老人を見かけると張り倒したくなる。俺のお母さんより長生きすべきほどの徳のある人間がこんなに溢れているはずがないと思う。そう思うと同時に世の中の人って辛いんだなと思う。大学生の時に母親が末期癌であることが判明するってそんなに特別な不幸ではないと思う。世の中にはもっとキツい出来事に見舞われてる人がいっぱいいてそういう人たちも元気に生きてるんだなと思うと俺も辛い辛い言ってらんないよねっていう。色々ネットで調べようとするとがん患者のブログがヒットする。読んでると僕の母親よりも若い人も多い。子供も四歳とかで僕らはこの人らに比べたらまだマシだなとかぼんやりと思ったりする。その人たちよりマシだから何ってわけではないけど。
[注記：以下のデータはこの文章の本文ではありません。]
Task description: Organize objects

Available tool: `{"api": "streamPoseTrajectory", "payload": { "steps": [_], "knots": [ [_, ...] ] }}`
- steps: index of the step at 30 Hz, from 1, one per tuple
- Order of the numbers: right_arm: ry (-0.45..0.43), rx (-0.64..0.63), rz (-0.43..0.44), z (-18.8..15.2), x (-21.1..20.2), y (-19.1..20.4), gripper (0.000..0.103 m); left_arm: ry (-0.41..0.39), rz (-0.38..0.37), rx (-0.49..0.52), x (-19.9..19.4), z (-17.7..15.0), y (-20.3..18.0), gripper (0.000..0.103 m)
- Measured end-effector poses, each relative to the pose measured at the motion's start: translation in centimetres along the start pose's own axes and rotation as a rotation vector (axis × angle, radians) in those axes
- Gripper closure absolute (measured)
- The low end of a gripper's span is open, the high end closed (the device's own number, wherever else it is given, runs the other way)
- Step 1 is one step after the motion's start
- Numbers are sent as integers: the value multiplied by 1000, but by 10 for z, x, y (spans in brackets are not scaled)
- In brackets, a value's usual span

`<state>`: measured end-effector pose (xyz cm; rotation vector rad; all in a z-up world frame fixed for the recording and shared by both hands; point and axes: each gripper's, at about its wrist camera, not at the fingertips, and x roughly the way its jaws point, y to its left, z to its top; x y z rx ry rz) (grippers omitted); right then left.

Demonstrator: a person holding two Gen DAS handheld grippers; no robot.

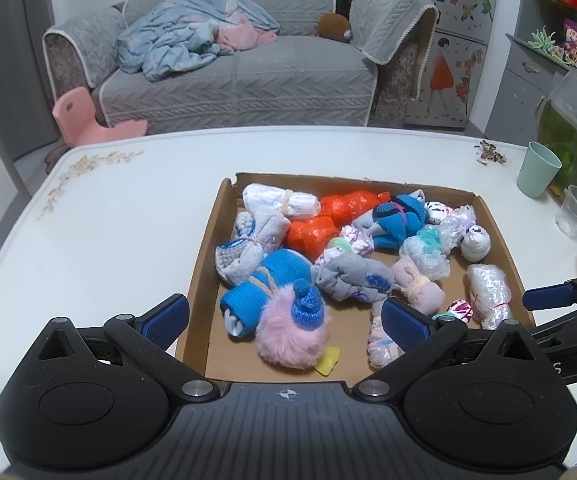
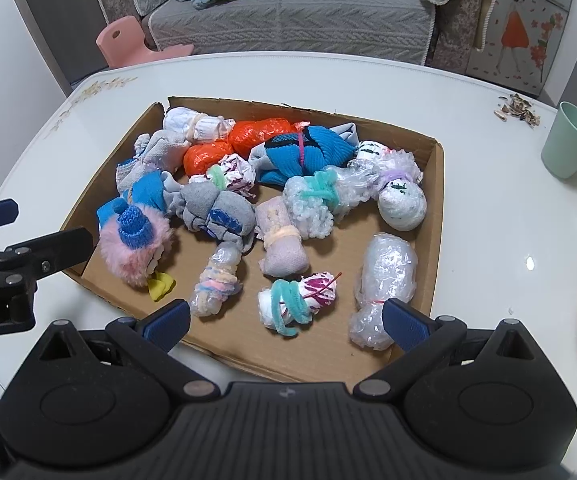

そもそもマシって何って話だけど。

 

僕は来年から全国配属のある会社に就職します。正直どうしていいのか分からない。家庭の事情を話せば特別に考慮してくれるらしい。今後のキャリアを考えると地方に行きたいと思うけど母親の事を考えると東京にいたいなという気もする。とここまで書いて思ったけどやっぱり家庭の事情を話してその上で東京にいられるように希望を出そうと思う。東京にいる3年間が無駄になるわけではないし、無駄になったとしても3年くらいならいいかな的な。現役で大学入ってストレートで卒業だし。

 

お医者さんには頑張ってはやく革命的な新しい癌治療の方法を編み出してもらいたいです。頑張ってください、世の中のお医者さんたち。